Abstract

Roy Palmer was born in Peterborough but spent much of his childhood in Southern Rhodesia (now Zimbabwe). He returned to the UK following the death of his father and, after school, read medicine at the London Hospital Medical College at a time when Francis Camps was the professor and ‘Taffy’ Cameron the senior lecturer in forensic medicine. In those enlightened days, a course of lectures in forensic medicine was not only part of the undergraduate curriculum but the lectures were well attended. After qualification and junior hospital appointments at St Margaret's Hospital, Epping, he entered general practice on the borders of Hertfordshire and Essex.
Whilst in general practice, his interest in the law and his lack of interest in physical exercise (a favourite aphorism being ‘Whenever I feel like exercise, I lie down until the feeling passes’ [Robert Maynard Hutchins, American academic]) led him to read for the external LLB degree of London University. In the course of so doing he was appointed an Assistant Secretary (now a medicolegal adviser) to the Medical Protection Society (MPS) in 1973. He completed the law degree and went on to read for the bar, being called by the Honourable Society of the Middle Temple in 1977. In 1985 he was appointed Deputy Secretary of the MPS and, in 1989, Secretary and Medical Director. During 27 years of service at MPS he saw great changes in the medicolegal scene and the development of specialist practitioners in the field of legal aspects of medical practice.

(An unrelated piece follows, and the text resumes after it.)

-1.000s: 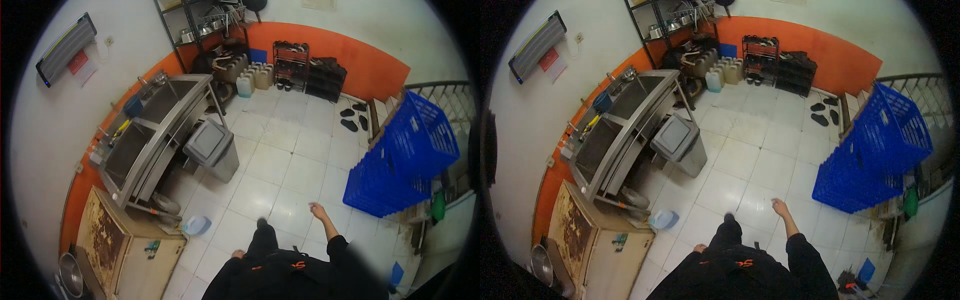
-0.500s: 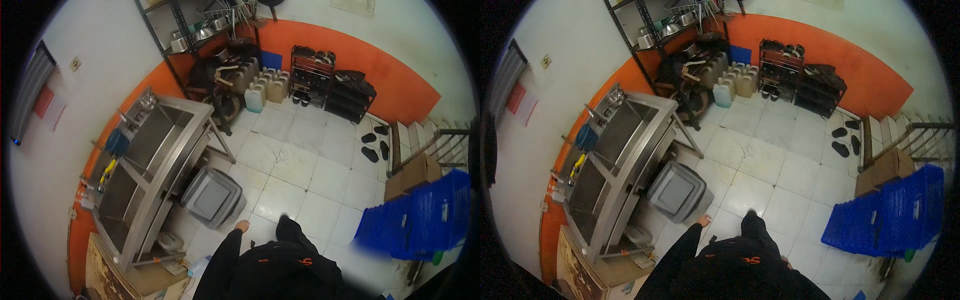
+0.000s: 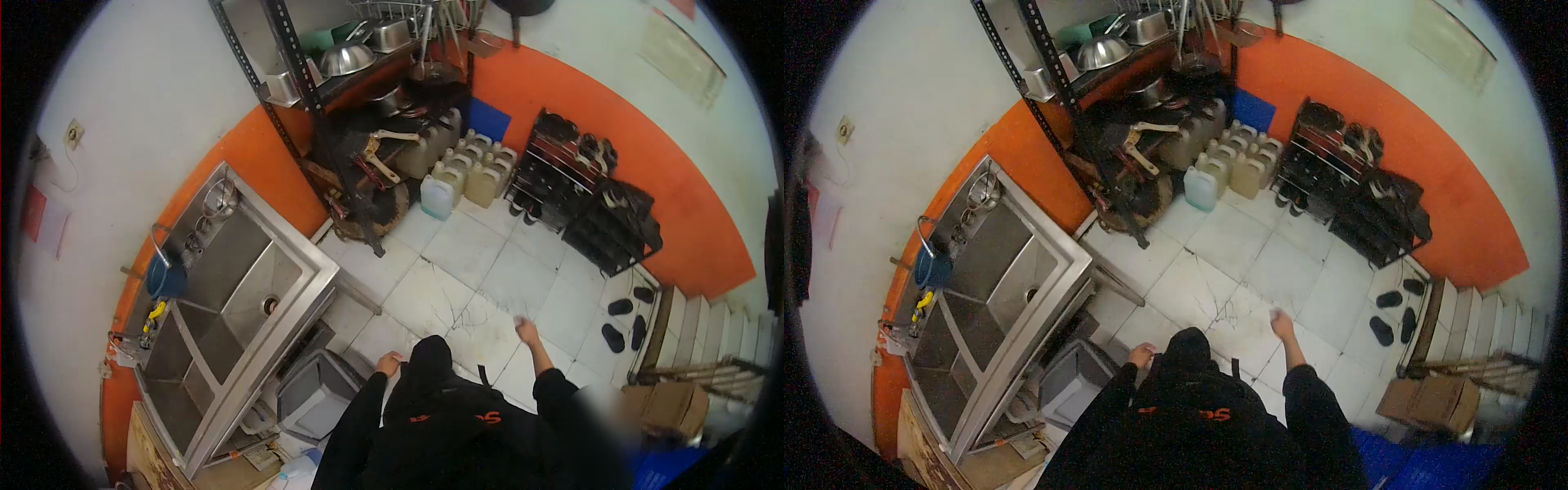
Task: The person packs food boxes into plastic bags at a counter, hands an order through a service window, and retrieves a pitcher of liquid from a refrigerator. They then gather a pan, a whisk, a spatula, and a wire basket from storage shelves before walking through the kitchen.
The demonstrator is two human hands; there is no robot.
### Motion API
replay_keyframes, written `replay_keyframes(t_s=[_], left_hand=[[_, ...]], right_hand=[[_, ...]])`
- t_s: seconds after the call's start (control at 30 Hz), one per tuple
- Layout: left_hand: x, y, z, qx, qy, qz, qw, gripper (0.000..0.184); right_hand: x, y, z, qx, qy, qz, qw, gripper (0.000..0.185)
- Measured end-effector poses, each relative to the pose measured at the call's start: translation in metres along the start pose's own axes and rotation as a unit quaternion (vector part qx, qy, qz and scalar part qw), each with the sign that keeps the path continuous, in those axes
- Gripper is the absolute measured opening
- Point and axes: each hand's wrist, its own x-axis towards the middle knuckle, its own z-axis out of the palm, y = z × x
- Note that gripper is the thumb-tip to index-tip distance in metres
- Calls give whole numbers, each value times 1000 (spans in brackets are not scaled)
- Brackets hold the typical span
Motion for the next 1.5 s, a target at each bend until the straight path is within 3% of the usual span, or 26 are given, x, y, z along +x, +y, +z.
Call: replay_keyframes(t_s=[0.07,0.17,0.23,0.3,0.37,0.43,0.53,0.6,0.63,0.7,0.73,0.77,0.83,0.87,0.93,1.03,1.1,1.13,1.17,1.23,1.27,1.3,1.43,1.5], left_hand=[[41,-5,-10,-76,56,-19,995,19],[91,36,-47,-77,47,-9,996,18],[139,59,-64,-46,68,-15,997,17],[202,77,-88,-142,70,44,986,17],[252,120,-126,-26,116,115,986,16],[299,162,-158,-10,217,118,969,15],[369,208,-209,-106,262,75,956,15],[440,207,-233,-276,350,117,888,21],[456,218,-246,-283,361,113,882,21],[465,255,-281,17,485,1,874,35],[466,280,-298,-53,428,-109,896,48],[478,283,-308,-75,402,-140,902,53],[503,284,-314,-72,440,-205,871,50],[511,280,-321,-74,451,-211,864,50],[518,273,-326,-140,384,-197,891,47],[520,283,-321,-135,429,-231,863,48],[525,279,-322,-119,422,-222,871,55],[522,288,-323,-106,437,-200,870,55],[523,294,-323,-92,450,-177,870,56],[526,301,-327,-90,460,-177,866,55],[529,302,-329,-88,485,-137,859,52],[532,305,-332,-87,512,-93,849,49],[525,308,-349,-71,510,-93,852,42],[522,305,-364,-23,434,-52,899,32]], right_hand=[[81,-75,-30,216,-15,-62,974,36],[155,-154,-32,321,-49,-126,938,36],[173,-181,-17,282,-72,-126,948,33],[197,-176,11,206,-103,-141,963,31],[219,-194,3,162,-144,-112,970,31],[255,-204,-13,144,-149,-111,972,31],[333,-224,-24,102,-167,-131,972,32],[400,-239,-22,76,-213,-181,957,32],[431,-256,-22,68,-221,-191,954,32],[489,-302,-17,-147,-168,-260,940,34],[524,-319,-5,-209,-148,-314,914,42],[551,-342,0,-235,-97,-359,898,44],[602,-391,15,-257,-51,-413,872,46],[620,-420,20,-249,-51,-420,871,47],[646,-458,41,-238,-58,-440,864,48],[683,-485,82,-202,-102,-433,873,45],[704,-493,108,-97,-369,-324,865,43],[705,-494,111,39,-449,-153,879,42],[705,-497,114,35,-457,-151,876,42],[702,-500,121,-150,-295,-170,928,43],[701,-489,124,-143,-215,-281,924,42],[703,-483,126,-147,-219,-280,923,42],[709,-482,139,-167,-208,-276,923,41],[710,-480,142,-193,-212,-270,919,40]])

He left the MPS in 1999 and pursued other forensic interests. After some medicolegal consultancy work for the Cayman Islands Government, he was appointed an Assistant Deputy Coroner in Inner South London, based in Southwark. In 2000 he was appointed Deputy Coroner in West London, relinquishing that appointment when, in 2001, he was appointed HM Coroner for the Southern District of London (comprising the four London Boroughs of Bexley, Bromley, Croydon and Sutton). Since 2002 he has also been Deputy Coroner to the City of London. If only he had been better capable of recognizing tissues under the microscope, he might have enjoyed a career in forensic pathology!
He has served as President of the Section of Clinical, Forensic and Legal Medicine of the Royal Society of Medicine, as President of the Medico-Legal Society and as President of the South-Eastern England Coroners Society. Currently he is Honorary Medical Secretary of the Coroners Society of England and Wales and chairs its Medico-Legal Committee, serving inter alia on the Coroners Advisory Group of the Ministry of Justice and participating in the Ministry's training programmes for coroners. He is a foundation Fellow of the Faculty of Forensic and Legal Medicine and serves on one of its committees.
Apart from work, he is President of The Society for Relief of Widows & Orphans of Medical Men (a medical charity founded in 1778) and has just completed a term as Chairman of the Livery Committee of the Society of Apothecaries of London. His extracurricular activities include attending classical music concerts and opera.